Although Phieu publicly stood his ground against a US invasion of a different kind, the future of socialism appears compromised in Vietnam. Since the late 1980s, the socialist-planned economy has in fact gradually shifted to a Chinese-style mixed economy. Following the fall of the Soviet Union and the collapse of the Socialist bloc, Vietnam was left with no option but to partially liberalise its economy. Euphemistically designated Doi Moi ("renovations" -- in lieu of the publicly-decried free market "reforms"), the changes have transformed the country's economy. Besides expansion of the private sector, reforms included decentralisation of state credit in favour of private banking and the establishment of a foreign banking sector. In addition, public enterprises were partially privatised into joint ventures with direct foreign investment capital.
Considering the ravages of war and the economic stranglehold imposed by 19 years of US trade embargo, Vietnam has done well in terms of macro-economic indicators. Considered one of the fastest growing economies in the region until the Asian financial crisis took its toll in 1998, the country's economy grew at an annual rate of eight per cent between 1992 and 1997, but fell to four per cent in 1998. Nevertheless, starting off as an importer of rice after the war, Vietnam has become the world's third-largest exporter of the Asian staple.

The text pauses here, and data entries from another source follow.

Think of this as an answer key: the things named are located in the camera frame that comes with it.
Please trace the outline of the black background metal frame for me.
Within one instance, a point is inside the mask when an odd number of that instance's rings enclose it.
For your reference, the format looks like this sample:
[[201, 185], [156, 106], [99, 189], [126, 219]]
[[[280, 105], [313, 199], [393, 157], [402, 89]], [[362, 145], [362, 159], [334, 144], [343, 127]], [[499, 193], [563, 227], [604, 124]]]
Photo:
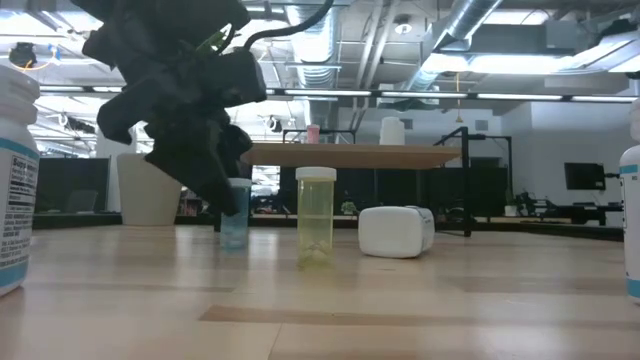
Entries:
[[[287, 135], [289, 133], [294, 134], [294, 137], [288, 139]], [[282, 143], [296, 143], [297, 138], [301, 134], [307, 134], [306, 130], [300, 129], [284, 129], [282, 131]], [[347, 144], [355, 144], [357, 142], [356, 132], [353, 130], [336, 130], [336, 129], [320, 129], [319, 130], [320, 137], [331, 137], [334, 136], [335, 143], [338, 143], [340, 139], [342, 139]]]
[[476, 216], [504, 217], [505, 192], [513, 192], [511, 136], [472, 134], [469, 165]]

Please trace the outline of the white supplement bottle blue label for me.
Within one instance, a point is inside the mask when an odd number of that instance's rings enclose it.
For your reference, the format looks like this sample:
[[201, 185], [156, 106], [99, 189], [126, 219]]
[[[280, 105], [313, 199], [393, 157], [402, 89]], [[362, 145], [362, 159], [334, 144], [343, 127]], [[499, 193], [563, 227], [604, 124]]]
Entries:
[[358, 242], [362, 253], [382, 258], [415, 258], [434, 244], [435, 220], [427, 208], [380, 206], [358, 217]]
[[637, 145], [622, 154], [619, 175], [627, 293], [634, 303], [640, 305], [640, 97], [631, 104], [629, 120], [630, 135]]
[[40, 161], [29, 126], [39, 97], [34, 79], [0, 65], [0, 297], [22, 285], [29, 267]]

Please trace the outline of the black aluminium frame rail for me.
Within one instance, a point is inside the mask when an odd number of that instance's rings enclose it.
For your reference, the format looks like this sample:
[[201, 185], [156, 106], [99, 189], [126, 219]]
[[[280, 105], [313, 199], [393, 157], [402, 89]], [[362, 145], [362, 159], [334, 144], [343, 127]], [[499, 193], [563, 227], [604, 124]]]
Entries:
[[[122, 217], [117, 213], [106, 214], [48, 214], [41, 213], [33, 216], [34, 230], [69, 229], [82, 227], [99, 227], [122, 225]], [[220, 221], [216, 216], [176, 216], [173, 225], [211, 226], [219, 229]], [[294, 217], [272, 216], [251, 217], [250, 227], [280, 227], [295, 228], [297, 220]], [[471, 225], [472, 232], [521, 232], [560, 237], [585, 238], [602, 241], [622, 242], [623, 230], [615, 227], [586, 226], [570, 224], [550, 224], [539, 222], [525, 223], [475, 223]]]

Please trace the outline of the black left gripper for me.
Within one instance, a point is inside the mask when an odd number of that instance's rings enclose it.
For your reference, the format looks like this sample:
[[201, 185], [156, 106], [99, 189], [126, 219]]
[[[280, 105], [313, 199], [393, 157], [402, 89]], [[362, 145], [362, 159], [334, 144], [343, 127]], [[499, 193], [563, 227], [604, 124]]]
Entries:
[[[230, 69], [230, 56], [213, 52], [109, 52], [97, 59], [118, 69], [125, 80], [121, 92], [98, 112], [98, 126], [104, 136], [129, 145], [133, 142], [130, 129], [145, 121], [156, 149], [144, 159], [221, 213], [237, 214], [238, 205], [223, 163], [207, 152], [209, 123], [228, 121], [220, 82]], [[229, 127], [227, 140], [232, 160], [228, 176], [249, 178], [252, 166], [246, 153], [253, 146], [250, 136], [240, 127]], [[176, 149], [185, 142], [195, 149]]]

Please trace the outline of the blue translucent pill vial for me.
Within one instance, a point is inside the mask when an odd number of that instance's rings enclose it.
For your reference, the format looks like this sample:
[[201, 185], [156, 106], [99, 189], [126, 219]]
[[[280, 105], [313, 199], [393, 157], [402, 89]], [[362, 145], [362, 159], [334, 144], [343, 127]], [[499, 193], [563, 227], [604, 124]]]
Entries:
[[221, 215], [221, 245], [225, 249], [242, 249], [248, 239], [252, 183], [246, 178], [230, 178], [229, 181], [238, 212], [233, 216]]

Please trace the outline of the yellow translucent pill vial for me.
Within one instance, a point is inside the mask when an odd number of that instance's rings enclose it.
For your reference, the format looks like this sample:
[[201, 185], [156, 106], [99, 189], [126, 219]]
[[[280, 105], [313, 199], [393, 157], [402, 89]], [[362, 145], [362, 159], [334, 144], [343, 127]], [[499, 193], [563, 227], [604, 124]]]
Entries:
[[337, 170], [300, 167], [297, 181], [298, 266], [325, 266], [333, 258], [334, 186]]

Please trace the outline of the black background desk equipment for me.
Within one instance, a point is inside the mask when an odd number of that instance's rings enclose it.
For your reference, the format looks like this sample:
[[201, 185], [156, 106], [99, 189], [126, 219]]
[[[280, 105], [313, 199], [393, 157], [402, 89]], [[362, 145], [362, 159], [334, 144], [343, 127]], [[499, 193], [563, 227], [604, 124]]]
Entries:
[[525, 217], [543, 219], [569, 219], [573, 225], [586, 225], [589, 221], [597, 221], [600, 226], [607, 225], [608, 213], [623, 211], [620, 203], [597, 205], [595, 203], [574, 203], [557, 205], [548, 199], [535, 199], [528, 192], [518, 194], [514, 198], [519, 213]]

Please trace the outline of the black wall monitor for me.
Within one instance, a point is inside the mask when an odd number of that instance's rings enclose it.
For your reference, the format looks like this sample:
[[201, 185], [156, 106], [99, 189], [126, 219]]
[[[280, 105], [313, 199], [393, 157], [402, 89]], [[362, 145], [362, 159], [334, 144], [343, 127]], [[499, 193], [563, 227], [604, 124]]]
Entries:
[[565, 183], [568, 190], [606, 189], [604, 166], [597, 163], [565, 163]]

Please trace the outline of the beige plant pot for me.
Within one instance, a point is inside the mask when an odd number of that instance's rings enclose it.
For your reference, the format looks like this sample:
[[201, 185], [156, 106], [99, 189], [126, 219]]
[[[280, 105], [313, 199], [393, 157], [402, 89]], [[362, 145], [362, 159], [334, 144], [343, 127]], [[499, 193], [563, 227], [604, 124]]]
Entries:
[[143, 154], [117, 157], [121, 215], [127, 226], [172, 226], [182, 185], [144, 159]]

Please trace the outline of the linear ceiling light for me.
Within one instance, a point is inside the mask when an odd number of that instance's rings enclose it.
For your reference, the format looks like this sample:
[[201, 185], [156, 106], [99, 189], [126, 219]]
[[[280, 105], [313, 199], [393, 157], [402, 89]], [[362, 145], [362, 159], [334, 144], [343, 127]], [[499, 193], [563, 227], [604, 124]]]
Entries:
[[336, 90], [336, 89], [284, 89], [283, 93], [289, 96], [307, 97], [370, 97], [371, 91], [364, 90]]
[[632, 103], [637, 96], [573, 96], [571, 102], [580, 103]]
[[498, 93], [479, 93], [476, 96], [479, 100], [504, 100], [504, 101], [540, 101], [553, 102], [561, 101], [562, 95], [541, 95], [541, 94], [498, 94]]
[[409, 92], [409, 91], [381, 91], [380, 98], [408, 98], [408, 99], [465, 99], [467, 93], [455, 92]]

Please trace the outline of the wooden shelf black metal frame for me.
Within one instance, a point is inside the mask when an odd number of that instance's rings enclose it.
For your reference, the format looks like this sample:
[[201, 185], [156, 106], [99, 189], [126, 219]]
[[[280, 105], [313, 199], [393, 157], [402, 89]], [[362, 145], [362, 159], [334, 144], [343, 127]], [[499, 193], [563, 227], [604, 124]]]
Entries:
[[462, 232], [465, 237], [469, 237], [473, 230], [473, 220], [469, 132], [466, 127], [455, 129], [431, 146], [256, 143], [241, 156], [241, 161], [247, 165], [284, 167], [428, 170], [456, 158], [462, 161]]

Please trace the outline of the black ceiling device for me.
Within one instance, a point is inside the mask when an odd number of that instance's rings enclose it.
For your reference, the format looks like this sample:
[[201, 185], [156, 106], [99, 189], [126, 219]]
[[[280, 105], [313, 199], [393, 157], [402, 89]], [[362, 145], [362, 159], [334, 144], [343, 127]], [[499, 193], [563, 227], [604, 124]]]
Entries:
[[17, 42], [9, 52], [9, 61], [19, 68], [32, 68], [37, 63], [34, 52], [34, 44], [29, 42]]

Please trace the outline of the plain white bottle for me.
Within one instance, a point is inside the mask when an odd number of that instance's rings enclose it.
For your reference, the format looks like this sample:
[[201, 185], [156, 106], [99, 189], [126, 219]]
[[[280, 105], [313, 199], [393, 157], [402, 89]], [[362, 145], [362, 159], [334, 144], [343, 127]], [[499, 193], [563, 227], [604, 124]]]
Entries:
[[398, 117], [384, 117], [381, 120], [380, 145], [404, 145], [405, 125]]

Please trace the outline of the black office screen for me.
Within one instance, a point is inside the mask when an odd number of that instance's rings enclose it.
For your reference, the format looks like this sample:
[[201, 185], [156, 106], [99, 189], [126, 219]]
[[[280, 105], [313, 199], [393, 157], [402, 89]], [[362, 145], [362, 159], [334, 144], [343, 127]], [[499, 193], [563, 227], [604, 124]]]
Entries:
[[107, 158], [40, 160], [36, 213], [98, 213], [106, 210], [110, 176]]

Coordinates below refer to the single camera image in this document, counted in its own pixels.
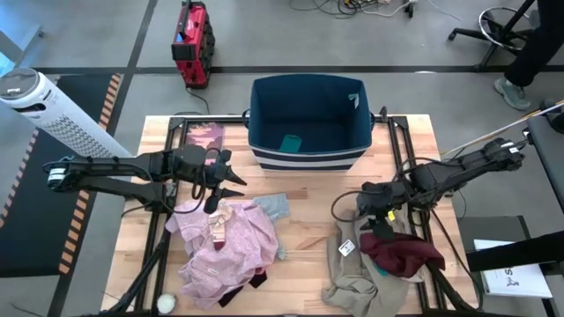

Membership in the prestigious Association of South East Asian Nations (ASEAN) in 1995 consecrated the country's recent success story, but Vietnam remains one of the world's poorest countries. The average per capita annual income is $372. Economic growth is, at best, uneven -- and limited to sprawling urban centres. Vast tracts of rural land, which US forces heavily bombarded with deadly defoliants, are virtual wastelands. An estimated 50 per cent of the people live under the poverty level.
While in the early 1990s direct foreign investment poured into the country at a rate exceeding $4 billion a year, foreign investment trickled down to $1.4 billion in 1999 and is expected to fall further this year. Estimated at 25 per cent, unemployment is rampant, and the country is suffering from the familiar symptoms of dire poverty: corruption, prostitution, racketeering and crime. Designated as "mixed", rather than capitalist or socialist, the Vietnamese economy is steering an uncharted course and it is one that will not be determined by the belated visit of a lame-duck US president.